Try nuking ShardLayout::V0 #12313

eagr · 2024-10-25T09:47:06Z

eagr · 2024-10-25T09:54:30Z

can you guys do something like cargo test -p near-chain-configs without dependency issues? @wacban

wacban · 2024-10-25T10:28:16Z

can you guys do something like cargo test -p near-chain-configs without dependency issues? @wacban

It fails for me actually, that's not great. I typically run it on the whole workspace and just filter to the tests that I want. Also we use nextest framework, rather than test, though I have no clue as to why. It's suboptimal but I never bothered to optimize this part of my work flow.

cargo nextest run <test>

wacban · 2024-10-25T10:29:05Z

If you feel like fixing it, go for it. It looks like it's only a matter of adding some dependencies to the cargo file.

wacban · 2024-10-25T10:29:57Z

JFYI this PR is marked as draft, please make it as ready for review when it is.

eagr · 2024-10-26T09:07:05Z

If you feel like fixing it, go for it. It looks like it's only a matter of adding some dependencies to the cargo file.
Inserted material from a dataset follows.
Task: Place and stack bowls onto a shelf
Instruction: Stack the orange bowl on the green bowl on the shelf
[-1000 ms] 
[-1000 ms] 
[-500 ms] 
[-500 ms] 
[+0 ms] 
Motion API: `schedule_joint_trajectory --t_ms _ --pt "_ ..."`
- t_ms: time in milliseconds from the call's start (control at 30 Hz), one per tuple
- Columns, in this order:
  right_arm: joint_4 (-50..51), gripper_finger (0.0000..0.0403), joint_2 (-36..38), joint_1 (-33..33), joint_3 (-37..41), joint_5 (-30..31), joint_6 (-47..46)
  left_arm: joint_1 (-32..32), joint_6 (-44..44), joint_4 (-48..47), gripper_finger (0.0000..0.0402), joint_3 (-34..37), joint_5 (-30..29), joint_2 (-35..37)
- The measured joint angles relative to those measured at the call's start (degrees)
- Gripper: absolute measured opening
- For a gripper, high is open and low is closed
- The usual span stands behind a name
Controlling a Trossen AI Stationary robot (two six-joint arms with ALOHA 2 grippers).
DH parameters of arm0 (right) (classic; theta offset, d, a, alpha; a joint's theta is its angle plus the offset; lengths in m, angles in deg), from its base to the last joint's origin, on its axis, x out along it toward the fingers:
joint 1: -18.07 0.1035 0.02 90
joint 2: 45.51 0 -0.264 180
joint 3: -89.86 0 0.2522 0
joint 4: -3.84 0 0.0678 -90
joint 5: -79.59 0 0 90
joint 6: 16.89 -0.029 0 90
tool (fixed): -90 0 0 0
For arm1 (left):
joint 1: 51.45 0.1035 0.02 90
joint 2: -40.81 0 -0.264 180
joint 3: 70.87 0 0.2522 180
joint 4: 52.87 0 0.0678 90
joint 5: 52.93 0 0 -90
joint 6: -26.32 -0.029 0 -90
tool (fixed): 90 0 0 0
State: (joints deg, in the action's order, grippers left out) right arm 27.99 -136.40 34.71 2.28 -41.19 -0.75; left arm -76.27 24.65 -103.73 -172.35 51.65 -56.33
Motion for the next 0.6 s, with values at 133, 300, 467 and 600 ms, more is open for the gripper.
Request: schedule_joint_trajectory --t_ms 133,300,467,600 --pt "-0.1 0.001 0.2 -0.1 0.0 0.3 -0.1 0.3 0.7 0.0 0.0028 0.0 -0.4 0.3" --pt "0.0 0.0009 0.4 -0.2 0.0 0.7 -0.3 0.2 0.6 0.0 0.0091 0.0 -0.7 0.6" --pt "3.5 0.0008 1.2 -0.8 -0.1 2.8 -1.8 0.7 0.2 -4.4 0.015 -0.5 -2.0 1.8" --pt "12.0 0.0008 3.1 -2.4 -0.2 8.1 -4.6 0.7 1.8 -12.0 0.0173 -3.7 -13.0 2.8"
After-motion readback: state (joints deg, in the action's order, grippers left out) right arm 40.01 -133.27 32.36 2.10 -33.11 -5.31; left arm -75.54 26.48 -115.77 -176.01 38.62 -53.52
It seems like this is expected behavior. If it's not bothering anyone else, not sure if it needs fixing. And it could be easily mitigated by adding an --all-features flag to the command.

core/primitives/src/shard_layout.rs

eagr · 2024-10-28T07:05:27Z

core/primitives/src/shard_layout.rs

+    }
+
+    /// Construct a layout with given number of shards
+    pub fn of_num_shards(num_shards: NumShards, version: ShardVersion) -> Self {


got a better idea for the fn name?

Maybe multi_shard, just to mach the single_shard one?

That was my first thought but it could also be used to create a single-shard layout, so I changed my mind. But if you like that name I'm also down with it. :)

eagr · 2024-10-28T07:13:04Z

nearcore/src/config.rs

@@ -1087,7 +1075,7 @@ pub fn create_localnet_configs_from_seeds(
        .map(|seed| InMemorySigner::from_seed("node".parse().unwrap(), KeyType::ED25519, seed))
        .collect::<Vec<_>>();

-    let shard_layout = ShardLayout::v0(num_shards, 0);
+    let shard_layout = ShardLayout::of_num_shards(num_shards, 0);


This would cause some sanity check to fail as you could see from the CI logs. It seems like some json parsing issue. Not sure whether if you'd like to keep it as it was or to update the config somewhere else to make it work.

Let's try updating the config and if it doesn't work leave as is.

nearcore/src/config.rs

eagr · 2024-10-28T07:17:51Z

integration-tests/src/tests/client/features/stateless_validation.rs

-    let error_message = format!("{}", error).to_lowercase();
-    tracing::info!(target: "test", "error message: {}", error_message);
-    assert!(error_message.contains("shard"));
+    let _res = env.clients[0].process_chunk_state_witness(witness, witness_size, None, signer);


There's a panic from get_shard_index() after switching to V2.

Ah that's pretty bad. Feel free to either:

Fix it (may be complicated / lots of code if you need to add error handling)

Leave as is but put a TODO(wacban) in there instead of FIXME and I will have a look.

Make the default shard layout V1 (hopefully this works?)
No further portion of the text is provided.